I assume this is how? Are you a platform for these institutions to provide Duolingo-style language courses? Can you possibly provide more details on who these orgs are?
Not OP, but I also coincidentally built a language learning app to learn Turkish. I don't think you can create courses without experience in the language, but it is possible to build analytical tools to make language learning possible. Tech + linguistics can take you pretty far.
This isn't to hijack the thread, but wanted to comment because honestly one of the coolest feelings in my life has been learning a language I don't know from an app I built.
That's really interesting! Are you talking more of language as a field of study? (phonetics, grammar, history, etc) Having lived in a place where I only had a pretty limited understanding of the language initially, I constantly made VERY embarrassing mistakes that were 100% cultural. It's so hard to teach that without knowing the quotes people think of when you say something, or the way people soften swear words, or what forms "feel" polite in what scenarios...
Of course it's hard to get that without a baseline knowledge of phrases/words/grammer... but you're talking about teaching other people, which is interpretable as an authority on the language you're teaching, right?
My app works in a bring your own content kind of way. Most users AI generate their expressions, which gets you pretty far, especially in the beginning. But for languages I speak, I curate my expressions with things I read or hear or get corrected on.

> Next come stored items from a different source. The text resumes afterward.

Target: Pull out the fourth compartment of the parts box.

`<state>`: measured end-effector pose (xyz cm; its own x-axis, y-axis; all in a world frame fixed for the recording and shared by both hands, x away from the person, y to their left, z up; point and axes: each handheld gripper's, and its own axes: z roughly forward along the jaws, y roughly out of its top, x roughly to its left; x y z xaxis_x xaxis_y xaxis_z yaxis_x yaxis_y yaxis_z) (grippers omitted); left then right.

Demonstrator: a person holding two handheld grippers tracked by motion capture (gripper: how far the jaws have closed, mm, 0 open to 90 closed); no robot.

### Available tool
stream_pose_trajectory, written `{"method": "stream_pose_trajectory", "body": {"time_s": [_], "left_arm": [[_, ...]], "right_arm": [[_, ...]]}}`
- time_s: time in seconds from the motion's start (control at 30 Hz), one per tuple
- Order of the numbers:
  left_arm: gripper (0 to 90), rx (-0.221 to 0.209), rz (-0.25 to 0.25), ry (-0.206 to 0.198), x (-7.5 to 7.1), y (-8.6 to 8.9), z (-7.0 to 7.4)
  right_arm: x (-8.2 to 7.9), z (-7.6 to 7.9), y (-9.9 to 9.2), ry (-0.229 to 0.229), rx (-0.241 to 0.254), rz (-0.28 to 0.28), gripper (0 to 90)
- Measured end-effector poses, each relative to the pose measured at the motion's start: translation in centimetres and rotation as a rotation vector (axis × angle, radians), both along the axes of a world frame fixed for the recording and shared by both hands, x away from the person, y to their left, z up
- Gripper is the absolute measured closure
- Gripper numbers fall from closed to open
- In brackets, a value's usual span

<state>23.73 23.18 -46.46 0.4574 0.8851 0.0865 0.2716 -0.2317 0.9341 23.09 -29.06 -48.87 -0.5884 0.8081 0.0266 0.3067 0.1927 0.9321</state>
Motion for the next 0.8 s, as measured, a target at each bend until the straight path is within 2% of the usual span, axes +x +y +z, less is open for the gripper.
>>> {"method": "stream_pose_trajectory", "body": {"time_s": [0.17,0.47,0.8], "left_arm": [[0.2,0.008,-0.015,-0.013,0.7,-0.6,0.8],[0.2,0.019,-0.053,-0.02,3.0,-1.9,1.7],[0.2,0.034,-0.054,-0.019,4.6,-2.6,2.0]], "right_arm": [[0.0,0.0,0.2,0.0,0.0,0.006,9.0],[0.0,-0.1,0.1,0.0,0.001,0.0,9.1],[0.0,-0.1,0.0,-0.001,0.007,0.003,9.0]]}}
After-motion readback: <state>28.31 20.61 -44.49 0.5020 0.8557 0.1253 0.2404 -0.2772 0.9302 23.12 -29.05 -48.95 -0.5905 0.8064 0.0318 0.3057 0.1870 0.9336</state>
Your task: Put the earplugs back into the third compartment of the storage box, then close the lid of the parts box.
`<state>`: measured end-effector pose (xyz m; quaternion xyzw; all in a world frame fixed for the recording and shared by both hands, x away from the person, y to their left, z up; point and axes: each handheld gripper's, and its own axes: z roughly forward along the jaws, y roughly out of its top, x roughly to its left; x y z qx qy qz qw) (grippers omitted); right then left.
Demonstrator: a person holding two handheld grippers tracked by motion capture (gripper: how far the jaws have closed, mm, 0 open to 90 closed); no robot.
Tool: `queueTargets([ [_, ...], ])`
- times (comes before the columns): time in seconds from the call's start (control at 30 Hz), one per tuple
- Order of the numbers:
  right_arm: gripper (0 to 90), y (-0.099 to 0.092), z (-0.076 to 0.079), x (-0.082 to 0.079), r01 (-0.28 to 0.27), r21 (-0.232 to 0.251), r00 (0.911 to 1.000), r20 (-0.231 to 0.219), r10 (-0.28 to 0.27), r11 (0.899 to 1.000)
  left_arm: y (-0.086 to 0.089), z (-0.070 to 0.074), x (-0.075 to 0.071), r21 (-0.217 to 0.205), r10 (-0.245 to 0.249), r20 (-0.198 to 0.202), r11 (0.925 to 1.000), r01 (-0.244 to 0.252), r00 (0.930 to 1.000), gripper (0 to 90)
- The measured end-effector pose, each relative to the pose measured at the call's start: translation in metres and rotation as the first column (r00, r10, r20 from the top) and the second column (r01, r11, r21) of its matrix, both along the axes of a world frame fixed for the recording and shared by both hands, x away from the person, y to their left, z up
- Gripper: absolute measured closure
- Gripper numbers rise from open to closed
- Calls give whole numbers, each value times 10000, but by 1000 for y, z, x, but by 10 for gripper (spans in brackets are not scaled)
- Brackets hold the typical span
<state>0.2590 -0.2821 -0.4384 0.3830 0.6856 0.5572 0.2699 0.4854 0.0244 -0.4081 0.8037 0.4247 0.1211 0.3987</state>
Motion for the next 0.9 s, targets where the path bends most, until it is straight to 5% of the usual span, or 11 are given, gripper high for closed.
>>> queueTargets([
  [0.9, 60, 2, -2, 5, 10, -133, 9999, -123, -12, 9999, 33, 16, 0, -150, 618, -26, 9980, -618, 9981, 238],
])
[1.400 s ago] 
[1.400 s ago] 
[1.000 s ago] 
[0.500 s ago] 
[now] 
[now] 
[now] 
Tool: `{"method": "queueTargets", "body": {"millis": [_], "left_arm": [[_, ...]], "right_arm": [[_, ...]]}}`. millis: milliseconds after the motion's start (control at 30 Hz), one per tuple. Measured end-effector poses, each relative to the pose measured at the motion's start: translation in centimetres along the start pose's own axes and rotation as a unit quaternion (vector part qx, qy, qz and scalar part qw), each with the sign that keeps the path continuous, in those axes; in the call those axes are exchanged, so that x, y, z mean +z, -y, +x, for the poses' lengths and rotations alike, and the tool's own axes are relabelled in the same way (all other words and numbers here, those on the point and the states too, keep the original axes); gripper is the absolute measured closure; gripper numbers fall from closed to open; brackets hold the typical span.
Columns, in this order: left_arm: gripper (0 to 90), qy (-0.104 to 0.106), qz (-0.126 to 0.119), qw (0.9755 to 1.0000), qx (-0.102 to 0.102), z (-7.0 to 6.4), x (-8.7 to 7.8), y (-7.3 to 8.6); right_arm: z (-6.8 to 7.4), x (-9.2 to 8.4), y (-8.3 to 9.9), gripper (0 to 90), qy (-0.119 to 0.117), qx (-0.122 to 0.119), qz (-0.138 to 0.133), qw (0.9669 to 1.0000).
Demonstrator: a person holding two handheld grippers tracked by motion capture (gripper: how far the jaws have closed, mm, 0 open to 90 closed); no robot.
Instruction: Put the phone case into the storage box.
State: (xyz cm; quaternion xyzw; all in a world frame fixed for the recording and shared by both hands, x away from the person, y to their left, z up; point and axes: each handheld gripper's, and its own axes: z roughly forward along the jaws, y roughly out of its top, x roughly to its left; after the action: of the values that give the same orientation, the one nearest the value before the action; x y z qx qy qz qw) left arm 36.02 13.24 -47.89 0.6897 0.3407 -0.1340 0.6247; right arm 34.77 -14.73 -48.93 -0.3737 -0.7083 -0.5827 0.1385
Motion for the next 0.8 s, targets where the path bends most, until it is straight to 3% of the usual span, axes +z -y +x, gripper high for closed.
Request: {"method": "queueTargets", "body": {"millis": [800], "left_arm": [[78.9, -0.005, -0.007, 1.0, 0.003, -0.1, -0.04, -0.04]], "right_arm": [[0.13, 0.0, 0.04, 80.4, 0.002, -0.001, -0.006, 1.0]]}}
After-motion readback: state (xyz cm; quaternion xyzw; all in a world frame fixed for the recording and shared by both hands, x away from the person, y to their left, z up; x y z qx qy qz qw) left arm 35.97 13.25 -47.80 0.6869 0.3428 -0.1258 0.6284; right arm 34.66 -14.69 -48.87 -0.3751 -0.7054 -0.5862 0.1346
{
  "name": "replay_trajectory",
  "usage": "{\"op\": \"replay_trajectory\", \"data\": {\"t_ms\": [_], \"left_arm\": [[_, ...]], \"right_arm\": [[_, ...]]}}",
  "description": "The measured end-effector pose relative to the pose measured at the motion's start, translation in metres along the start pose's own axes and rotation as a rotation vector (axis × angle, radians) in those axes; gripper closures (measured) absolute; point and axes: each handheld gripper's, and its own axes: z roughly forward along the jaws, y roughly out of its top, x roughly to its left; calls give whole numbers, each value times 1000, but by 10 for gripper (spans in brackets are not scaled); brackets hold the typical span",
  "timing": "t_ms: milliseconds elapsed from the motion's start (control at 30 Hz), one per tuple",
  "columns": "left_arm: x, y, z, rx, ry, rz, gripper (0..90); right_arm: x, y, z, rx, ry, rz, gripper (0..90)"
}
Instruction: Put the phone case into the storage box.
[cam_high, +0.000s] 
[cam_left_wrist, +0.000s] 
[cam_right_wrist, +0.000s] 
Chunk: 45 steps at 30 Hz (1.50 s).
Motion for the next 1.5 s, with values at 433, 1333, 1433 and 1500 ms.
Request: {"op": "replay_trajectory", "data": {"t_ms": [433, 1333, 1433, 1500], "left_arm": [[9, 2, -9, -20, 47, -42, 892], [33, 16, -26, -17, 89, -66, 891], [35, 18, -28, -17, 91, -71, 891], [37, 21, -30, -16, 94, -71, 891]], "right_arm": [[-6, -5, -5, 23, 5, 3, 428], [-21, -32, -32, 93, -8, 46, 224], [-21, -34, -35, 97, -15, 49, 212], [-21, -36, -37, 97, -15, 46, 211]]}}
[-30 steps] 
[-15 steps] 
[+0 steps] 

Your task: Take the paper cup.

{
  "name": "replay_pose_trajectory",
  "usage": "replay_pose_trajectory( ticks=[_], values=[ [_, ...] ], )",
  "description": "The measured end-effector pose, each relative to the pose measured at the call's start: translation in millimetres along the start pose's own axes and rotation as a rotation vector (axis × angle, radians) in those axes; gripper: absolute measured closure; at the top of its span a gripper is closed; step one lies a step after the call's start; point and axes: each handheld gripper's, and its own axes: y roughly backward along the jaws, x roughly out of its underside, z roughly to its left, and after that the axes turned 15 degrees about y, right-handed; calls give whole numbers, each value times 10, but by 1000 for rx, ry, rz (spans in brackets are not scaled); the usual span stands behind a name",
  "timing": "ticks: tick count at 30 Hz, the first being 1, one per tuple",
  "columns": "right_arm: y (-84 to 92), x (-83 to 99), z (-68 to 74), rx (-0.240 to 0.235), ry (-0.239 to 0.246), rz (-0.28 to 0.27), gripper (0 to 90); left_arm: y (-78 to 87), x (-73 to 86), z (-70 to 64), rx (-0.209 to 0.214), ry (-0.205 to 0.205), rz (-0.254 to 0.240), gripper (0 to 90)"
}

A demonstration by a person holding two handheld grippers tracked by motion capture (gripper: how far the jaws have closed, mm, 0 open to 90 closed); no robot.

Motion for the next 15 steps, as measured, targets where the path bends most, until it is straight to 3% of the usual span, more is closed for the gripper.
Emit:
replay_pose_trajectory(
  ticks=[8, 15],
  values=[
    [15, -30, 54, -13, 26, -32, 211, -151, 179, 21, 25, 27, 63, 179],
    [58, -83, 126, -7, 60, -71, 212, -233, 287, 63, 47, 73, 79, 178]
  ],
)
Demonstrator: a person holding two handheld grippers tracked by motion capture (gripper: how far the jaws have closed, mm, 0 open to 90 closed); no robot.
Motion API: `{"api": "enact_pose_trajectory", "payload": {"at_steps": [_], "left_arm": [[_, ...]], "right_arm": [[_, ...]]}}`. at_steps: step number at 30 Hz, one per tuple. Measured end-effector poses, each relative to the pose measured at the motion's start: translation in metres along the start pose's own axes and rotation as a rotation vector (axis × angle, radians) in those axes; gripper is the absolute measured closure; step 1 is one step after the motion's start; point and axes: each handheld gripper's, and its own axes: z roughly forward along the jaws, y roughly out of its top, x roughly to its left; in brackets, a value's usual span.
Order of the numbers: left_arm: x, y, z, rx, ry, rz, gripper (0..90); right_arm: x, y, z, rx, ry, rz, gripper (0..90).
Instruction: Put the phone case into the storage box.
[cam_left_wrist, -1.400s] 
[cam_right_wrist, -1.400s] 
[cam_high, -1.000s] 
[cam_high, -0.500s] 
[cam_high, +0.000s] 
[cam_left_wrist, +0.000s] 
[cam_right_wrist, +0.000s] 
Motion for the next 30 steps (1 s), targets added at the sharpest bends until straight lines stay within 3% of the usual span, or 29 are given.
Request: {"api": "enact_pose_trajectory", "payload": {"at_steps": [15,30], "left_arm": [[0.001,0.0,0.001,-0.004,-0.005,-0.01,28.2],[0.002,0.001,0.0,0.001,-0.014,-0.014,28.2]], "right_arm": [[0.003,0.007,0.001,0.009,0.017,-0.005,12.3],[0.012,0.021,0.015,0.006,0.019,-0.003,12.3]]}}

I've also tried to use a more sentence-mining approach for Japanese, given the cultural differences, but tbh I haven't found much benefit at my level (A1/JLPT5).
I'm pretty sure it's impossible to avoid awkward situations in other languages, 10x so with culturally foreign languages. Best I can do is help you learn from them :)
This is why penpal language exchange sites were so valuable like Lang-8 back in the day. You'd get corrections from actual native speakers and could dump all those corrected sentences into a database to link standalone words to actual usage.
I’ve got some plans around that :) currently there’s a really naive implementation of what I call “Language islands”. They’re collections of expressions/sentences. The idea here is to be able to share them, discuss them, correct them, and end up with more curated lists of learning materials.
So not post based like lang8, but more granular. I do expect people to write little entries/anecdotes piece by piece though and share them. There’s a pretty thriving telegram community so I’m hoping that solves the community aspect and gives people a place to exchange. (There’s also a subreddit but it’s not yet very active)
Finishing them is not my next task, but the one after. So soon!
If the point of learning a language was to say new words to yourself, you can just make up words.
If you want to be understood and understand others, who ever "they" are sort of need to exist while you're learning.
I can promise you, speaking out of a phrase book burned into your brain with limited cultural knowledge from other people makes for a very boring cringeworthy conversation partner, and an awful language teacher.